- Mehran Mehran
- Coordinates: 33°07′15″N 46°09′51″E﻿ / ﻿33.12083°N 46.16417°E
- Country: Iran
- Province: Ilam
- County: Mehran
- District: Central

Population (2016)
- • Total: 17,435
- Time zone: UTC+3:30 (IRST)

= Mehran, Ilam =

City in Ilam province, Iran

Mehran (مهران) (Note: Also romanized as Mehrān; formerly Mansurabad (منصورآباد), also romanized as Mansūrābād) is a city in the Central District of Mehran County, Ilam province, Iran, serving as capital of both the county and the district.

Mehran is near Iran's western border with Iraq. Because of its strategic proximity (only two hours' drive from Baghdad) the city has played a continuing role in dealings between Iran and Iraq.

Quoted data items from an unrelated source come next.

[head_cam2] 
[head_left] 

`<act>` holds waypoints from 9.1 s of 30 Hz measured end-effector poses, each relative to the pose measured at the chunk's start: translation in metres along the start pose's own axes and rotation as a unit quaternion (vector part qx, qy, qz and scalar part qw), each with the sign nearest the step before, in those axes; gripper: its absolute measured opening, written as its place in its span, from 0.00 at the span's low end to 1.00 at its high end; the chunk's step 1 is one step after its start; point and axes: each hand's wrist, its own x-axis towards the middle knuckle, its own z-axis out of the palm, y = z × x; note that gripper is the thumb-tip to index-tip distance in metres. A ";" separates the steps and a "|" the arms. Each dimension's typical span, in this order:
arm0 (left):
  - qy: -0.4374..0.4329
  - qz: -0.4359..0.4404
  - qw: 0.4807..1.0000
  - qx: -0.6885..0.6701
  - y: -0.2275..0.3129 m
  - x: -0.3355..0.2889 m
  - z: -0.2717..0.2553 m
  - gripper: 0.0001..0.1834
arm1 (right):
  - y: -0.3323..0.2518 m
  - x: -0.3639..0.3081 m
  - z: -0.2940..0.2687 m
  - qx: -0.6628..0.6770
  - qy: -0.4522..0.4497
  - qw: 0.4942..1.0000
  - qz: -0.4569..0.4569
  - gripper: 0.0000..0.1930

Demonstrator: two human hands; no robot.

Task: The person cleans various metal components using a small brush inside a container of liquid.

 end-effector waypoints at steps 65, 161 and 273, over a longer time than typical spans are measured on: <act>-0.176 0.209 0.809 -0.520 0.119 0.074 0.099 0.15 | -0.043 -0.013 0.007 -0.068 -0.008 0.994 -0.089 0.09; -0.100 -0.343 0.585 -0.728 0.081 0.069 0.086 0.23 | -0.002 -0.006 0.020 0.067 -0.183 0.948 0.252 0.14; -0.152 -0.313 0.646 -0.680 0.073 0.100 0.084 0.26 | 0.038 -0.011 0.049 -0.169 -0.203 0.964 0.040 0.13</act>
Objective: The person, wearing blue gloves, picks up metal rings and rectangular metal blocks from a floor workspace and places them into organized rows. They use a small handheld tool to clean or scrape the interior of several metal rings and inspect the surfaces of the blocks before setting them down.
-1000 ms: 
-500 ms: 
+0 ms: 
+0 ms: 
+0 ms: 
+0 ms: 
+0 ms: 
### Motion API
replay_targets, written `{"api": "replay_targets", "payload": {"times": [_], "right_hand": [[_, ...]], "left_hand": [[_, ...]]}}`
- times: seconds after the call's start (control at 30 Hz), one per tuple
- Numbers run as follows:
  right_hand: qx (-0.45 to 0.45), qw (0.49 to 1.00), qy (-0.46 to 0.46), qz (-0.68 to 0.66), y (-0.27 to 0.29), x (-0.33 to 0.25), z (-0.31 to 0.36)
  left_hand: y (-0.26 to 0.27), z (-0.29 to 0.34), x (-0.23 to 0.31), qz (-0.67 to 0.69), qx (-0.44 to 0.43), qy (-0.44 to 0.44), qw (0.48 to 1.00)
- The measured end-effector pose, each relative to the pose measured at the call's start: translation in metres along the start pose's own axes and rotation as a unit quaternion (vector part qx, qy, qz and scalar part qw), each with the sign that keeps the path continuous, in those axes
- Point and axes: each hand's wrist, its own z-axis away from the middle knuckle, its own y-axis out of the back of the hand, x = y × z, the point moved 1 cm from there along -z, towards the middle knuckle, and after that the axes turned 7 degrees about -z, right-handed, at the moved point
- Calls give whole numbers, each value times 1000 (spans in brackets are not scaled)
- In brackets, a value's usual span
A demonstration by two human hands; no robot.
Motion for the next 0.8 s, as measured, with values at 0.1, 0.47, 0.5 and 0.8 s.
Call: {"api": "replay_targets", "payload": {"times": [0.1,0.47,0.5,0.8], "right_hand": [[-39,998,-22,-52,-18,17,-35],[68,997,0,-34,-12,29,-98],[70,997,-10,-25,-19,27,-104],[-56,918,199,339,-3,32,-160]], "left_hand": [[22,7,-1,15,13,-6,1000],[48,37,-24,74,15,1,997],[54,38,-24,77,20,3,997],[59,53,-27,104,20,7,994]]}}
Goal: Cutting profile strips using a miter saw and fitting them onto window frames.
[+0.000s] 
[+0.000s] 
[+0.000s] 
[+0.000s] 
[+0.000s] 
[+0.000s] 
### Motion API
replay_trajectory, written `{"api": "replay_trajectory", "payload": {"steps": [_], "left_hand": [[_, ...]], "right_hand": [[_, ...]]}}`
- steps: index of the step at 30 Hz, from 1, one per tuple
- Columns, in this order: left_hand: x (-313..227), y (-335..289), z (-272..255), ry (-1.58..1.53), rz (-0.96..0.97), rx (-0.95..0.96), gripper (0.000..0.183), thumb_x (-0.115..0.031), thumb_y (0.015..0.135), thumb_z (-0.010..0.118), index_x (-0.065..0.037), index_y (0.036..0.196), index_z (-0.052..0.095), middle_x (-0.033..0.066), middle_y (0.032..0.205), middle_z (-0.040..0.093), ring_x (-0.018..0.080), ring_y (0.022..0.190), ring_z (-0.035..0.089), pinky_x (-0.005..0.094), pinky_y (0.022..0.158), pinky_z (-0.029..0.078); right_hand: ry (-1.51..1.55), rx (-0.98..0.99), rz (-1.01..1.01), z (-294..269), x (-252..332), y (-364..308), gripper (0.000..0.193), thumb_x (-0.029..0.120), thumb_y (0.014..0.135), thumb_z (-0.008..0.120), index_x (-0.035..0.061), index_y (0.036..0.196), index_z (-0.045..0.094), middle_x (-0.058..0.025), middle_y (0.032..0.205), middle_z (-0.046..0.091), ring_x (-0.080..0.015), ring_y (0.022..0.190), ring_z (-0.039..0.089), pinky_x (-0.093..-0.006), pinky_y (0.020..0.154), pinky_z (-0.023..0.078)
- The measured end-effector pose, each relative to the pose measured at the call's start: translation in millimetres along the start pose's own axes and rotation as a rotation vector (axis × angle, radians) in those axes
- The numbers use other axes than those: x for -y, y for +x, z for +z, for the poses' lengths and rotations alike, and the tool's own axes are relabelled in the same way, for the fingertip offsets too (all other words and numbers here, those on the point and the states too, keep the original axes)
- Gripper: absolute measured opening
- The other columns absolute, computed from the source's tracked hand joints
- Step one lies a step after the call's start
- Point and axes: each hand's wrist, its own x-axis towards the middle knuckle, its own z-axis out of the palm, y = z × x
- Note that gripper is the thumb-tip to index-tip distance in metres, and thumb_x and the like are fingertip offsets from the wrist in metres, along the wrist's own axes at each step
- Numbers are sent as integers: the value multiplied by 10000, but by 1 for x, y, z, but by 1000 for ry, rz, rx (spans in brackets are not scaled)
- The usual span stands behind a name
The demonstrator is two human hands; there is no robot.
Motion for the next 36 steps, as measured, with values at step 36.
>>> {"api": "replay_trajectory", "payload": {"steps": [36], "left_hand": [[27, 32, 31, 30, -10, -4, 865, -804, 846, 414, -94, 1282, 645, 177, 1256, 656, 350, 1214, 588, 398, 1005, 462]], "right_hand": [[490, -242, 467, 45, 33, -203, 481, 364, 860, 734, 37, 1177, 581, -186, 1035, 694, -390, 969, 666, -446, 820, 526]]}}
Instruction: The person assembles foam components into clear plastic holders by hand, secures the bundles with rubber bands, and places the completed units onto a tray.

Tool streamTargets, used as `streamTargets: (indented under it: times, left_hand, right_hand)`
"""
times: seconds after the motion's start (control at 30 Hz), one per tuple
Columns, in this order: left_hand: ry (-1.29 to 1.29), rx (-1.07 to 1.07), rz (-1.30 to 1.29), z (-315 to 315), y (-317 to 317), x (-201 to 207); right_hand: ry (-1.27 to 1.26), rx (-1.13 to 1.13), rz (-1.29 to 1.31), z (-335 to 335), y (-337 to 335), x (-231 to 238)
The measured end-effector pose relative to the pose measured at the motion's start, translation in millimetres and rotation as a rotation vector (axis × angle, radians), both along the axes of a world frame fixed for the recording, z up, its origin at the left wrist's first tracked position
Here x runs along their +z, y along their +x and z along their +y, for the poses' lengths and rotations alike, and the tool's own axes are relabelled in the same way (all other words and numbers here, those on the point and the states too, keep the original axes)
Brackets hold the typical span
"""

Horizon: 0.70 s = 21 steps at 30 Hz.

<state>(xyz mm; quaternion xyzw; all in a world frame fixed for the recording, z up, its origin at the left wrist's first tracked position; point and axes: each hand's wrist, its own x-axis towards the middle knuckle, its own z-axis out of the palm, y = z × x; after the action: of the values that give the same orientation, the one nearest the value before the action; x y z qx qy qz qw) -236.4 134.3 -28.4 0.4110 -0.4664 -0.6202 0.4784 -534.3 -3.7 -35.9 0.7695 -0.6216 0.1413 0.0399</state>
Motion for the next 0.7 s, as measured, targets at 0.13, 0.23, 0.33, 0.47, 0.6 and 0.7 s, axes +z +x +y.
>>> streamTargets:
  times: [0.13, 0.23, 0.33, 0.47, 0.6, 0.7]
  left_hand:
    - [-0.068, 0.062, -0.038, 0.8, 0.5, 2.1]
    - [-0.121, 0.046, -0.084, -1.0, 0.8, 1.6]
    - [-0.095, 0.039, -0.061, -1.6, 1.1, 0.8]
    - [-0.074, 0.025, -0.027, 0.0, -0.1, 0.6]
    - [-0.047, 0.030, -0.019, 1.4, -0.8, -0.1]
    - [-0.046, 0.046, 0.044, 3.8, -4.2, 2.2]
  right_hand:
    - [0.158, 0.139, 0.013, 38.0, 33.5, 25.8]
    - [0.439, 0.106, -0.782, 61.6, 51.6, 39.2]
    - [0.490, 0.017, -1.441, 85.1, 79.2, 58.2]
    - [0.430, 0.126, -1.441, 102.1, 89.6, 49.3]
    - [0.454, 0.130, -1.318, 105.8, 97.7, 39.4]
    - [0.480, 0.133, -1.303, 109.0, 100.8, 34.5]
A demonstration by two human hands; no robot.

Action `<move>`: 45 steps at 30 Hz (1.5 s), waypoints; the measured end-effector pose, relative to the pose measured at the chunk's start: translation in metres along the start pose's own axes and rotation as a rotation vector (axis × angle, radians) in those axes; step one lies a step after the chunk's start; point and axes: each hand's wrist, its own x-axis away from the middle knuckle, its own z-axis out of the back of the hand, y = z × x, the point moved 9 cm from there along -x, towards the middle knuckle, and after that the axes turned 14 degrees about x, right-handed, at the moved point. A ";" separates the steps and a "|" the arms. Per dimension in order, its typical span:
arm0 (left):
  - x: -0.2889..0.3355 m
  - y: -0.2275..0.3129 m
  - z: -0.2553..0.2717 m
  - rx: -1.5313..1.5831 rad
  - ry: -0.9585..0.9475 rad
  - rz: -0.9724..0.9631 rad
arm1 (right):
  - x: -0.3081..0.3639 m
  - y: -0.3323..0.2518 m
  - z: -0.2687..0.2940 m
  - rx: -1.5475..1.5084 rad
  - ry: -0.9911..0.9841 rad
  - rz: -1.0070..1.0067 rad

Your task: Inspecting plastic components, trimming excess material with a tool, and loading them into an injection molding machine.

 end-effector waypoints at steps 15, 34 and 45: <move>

In May 1981, during the Iran–Iraq War, in the Battle of Mehran, Iraqi forces captured Mehran, on the western plain of the Zagros Mountains and pushed eastward to the mountain base. Along with other Iraqi forces, they had been driven out by 1982-83.

==Demographics==
===Language and ethnicity===
The city is mostly populated by Kurds with a small Shohani minority.

===Population===
At the time of the 2006 National Census, the city's population was 13,118 in 2,958 households. The following census in 2011 counted 14,920 people in 3,745 households. The 2016 census measured the population of the city as 17,435 people in 5,019 households.

== Climate ==
Mehran has a hot semi-arid climate (Köppen BSh). On July 30 2020 a temperature of 53.5° C (128.3° F) was recorded.

Climate data for Mehran
| Month | Jan | Feb | Mar | Apr | May | Jun | Jul | Aug | Sep | Oct | Nov | Dec | Year |
| Mean daily maximum °C (°F) | 15.1 (59.2) | 17.5 (63.5) | 23.5 (74.3) | 29.4 (84.9) | 36.5 (97.7) | 41.8 (107.2) | 44.1 (111.4) | 44.3 (111.7) | 40.0 (104.0) | 33.3 (91.9) | 22.6 (72.7) | 17.0 (62.6) | 30.4 (86.8) |
| Daily mean °C (°F) | 10.2 (50.4) | 12.2 (54.0) | 17.6 (63.7) | 23.4 (74.1) | 30.2 (86.4) | 35.4 (95.7) | 37.8 (100.0) | 37.8 (100.0) | 33.2 (91.8) | 27.0 (80.6) | 17.1 (62.8) | 12.0 (53.6) | 24.5 (76.1) |
| Mean daily minimum °C (°F) | 5.3 (41.5) | 6.6 (43.9) | 10.8 (51.4) | 16.0 (60.8) | 22.0 (71.6) | 27.3 (81.1) | 30.0 (86.0) | 29.7 (85.5) | 25.3 (77.5) | 20.1 (68.2) | 11.7 (53.1) | 7.2 (45.0) | 17.7 (63.8) |
| Average precipitation mm (inches) | 52 (2.0) | 39 (1.5) | 38 (1.5) | 24 (0.9) | 6 (0.2) | 0 (0) | 0 (0) | 0 (0) | 0 (0) | 9 (0.4) | 42 (1.7) | 46 (1.8) | 256 (10) |
| Average precipitation days (≥ 1.0 mm) | 5 | 4 | 4 | 3 | 1 | 0 | 0 | 0 | 0 | 1 | 3 | 4 | 25 |
| Average relative humidity (%) | 64 | 58 | 37 | 29 | 17 | 12 | 12 | 12 | 15 | 22 | 46 | 60 | 32 |
Source: https://en.climate-data.org/asia/iran/ilam/mehran-50574/

==Economy==
===Border trade===
In December 2022 Mehran border market accounts for 23 percent of Iran' total exports to Iraq.